■ Problem to work on: Return all of the lines below exactly as they are.
※
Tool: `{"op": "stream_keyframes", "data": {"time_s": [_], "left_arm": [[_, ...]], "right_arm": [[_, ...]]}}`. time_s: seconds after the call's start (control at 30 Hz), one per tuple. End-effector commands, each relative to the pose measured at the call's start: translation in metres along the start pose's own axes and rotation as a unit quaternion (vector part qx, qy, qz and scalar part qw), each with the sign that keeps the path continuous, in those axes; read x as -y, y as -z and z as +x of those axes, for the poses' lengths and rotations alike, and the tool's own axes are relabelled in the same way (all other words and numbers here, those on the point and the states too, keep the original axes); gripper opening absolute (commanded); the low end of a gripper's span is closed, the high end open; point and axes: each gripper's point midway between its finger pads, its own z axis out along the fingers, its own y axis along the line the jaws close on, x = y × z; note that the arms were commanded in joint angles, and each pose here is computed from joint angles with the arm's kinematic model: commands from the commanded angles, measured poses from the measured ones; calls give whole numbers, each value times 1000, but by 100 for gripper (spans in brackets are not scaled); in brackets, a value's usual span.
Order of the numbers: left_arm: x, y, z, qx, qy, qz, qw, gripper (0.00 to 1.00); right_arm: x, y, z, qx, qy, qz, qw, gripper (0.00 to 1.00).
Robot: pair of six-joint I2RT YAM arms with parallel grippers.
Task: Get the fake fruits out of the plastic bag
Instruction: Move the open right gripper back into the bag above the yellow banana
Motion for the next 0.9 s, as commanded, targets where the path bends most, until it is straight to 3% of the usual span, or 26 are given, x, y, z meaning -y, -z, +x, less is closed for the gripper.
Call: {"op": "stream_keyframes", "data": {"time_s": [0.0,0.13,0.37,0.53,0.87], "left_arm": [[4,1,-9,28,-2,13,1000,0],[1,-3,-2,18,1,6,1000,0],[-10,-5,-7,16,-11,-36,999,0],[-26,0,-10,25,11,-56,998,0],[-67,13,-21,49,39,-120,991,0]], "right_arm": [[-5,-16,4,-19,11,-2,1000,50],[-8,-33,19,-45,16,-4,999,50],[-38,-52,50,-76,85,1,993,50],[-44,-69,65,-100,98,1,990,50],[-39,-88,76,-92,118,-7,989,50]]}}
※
■ Response area:
Tool: `{"op": "stream_keyframes", "data": {"time_s": [_], "left_arm": [[_, ...]], "right_arm": [[_, ...]]}}`. time_s: seconds after the call's start (control at 30 Hz), one per tuple. End-effector commands, each relative to the pose measured at the call's start: translation in metres along the start pose's own axes and rotation as a unit quaternion (vector part qx, qy, qz and scalar part qw), each with the sign that keeps the path continuous, in those axes; read x as -y, y as -z and z as +x of those axes, for the poses' lengths and rotations alike, and the tool's own axes are relabelled in the same way (all other words and numbers here, those on the point and the states too, keep the original axes); gripper opening absolute (commanded); the low end of a gripper's span is closed, the high end open; point and axes: each gripper's point midway between its finger pads, its own z axis out along the fingers, its own y axis along the line the jaws close on, x = y × z; note that the arms were commanded in joint angles, and each pose here is computed from joint angles with the arm's kinematic model: commands from the commanded angles, measured poses from the measured ones; calls give whole numbers, each value times 1000, but by 100 for gripper (spans in brackets are not scaled); in brackets, a value's usual span.
Order of the numbers: left_arm: x, y, z, qx, qy, qz, qw, gripper (0.00 to 1.00); right_arm: x, y, z, qx, qy, qz, qw, gripper (0.00 to 1.00).
Robot: pair of six-joint I2RT YAM arms with parallel grippers.
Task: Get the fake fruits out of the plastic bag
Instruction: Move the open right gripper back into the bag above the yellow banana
Motion for the next 0.9 s, as commanded, targets where the path bends most, until it is straight to 3% of the usual span, or 26 are given, x, y, z meaning -y, -z, +x, less is closed for the gripper.
Call: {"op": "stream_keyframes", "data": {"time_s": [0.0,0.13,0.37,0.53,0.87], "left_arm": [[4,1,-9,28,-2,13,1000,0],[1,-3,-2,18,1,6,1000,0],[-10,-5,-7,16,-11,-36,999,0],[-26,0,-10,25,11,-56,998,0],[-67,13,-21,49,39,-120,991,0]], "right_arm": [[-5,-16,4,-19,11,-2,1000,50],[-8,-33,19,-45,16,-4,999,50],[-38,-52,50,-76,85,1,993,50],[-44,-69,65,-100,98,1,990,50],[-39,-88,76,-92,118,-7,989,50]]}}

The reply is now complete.